**Required action**
Look below for the line that contains "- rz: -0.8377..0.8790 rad", then copy it and each following line exactly, through and including the line that contains "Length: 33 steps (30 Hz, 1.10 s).".

**The data**
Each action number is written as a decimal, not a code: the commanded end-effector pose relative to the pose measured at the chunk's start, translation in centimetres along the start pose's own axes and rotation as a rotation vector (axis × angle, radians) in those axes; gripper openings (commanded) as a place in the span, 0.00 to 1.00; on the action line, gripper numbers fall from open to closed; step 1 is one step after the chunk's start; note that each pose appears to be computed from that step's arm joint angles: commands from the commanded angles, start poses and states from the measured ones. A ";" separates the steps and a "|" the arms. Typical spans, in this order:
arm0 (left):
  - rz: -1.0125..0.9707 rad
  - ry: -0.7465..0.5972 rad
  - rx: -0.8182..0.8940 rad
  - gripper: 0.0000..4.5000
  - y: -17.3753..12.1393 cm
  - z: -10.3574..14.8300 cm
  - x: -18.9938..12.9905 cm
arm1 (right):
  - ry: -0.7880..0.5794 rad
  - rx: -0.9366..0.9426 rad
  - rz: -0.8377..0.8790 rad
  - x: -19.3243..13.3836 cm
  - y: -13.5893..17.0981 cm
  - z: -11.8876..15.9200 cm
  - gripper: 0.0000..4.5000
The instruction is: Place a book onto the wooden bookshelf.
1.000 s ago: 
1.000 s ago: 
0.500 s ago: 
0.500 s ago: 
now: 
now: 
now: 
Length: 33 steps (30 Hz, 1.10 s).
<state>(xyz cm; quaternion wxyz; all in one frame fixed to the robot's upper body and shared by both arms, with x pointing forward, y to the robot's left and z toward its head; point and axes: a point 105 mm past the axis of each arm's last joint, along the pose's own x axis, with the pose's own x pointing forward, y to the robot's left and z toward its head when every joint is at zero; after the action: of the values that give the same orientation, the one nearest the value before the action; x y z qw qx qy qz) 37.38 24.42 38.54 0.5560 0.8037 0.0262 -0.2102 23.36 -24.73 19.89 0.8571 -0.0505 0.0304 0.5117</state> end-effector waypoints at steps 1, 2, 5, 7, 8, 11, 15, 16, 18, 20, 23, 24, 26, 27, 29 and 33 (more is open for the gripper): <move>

**Written solution**
  - rz: -0.8377..0.8790 rad
  - x: -19.3243..13.3836 cm
  - y: -13.5893..17.0981 cm
  - z: -11.8876..15.9200 cm
  - gripper: 0.0000..4.5000
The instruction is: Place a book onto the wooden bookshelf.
1.000 s ago: 
1.000 s ago: 
0.500 s ago: 
0.500 s ago: 
now: 
now: 
now: 
Length: 33 steps (30 Hz, 1.10 s).

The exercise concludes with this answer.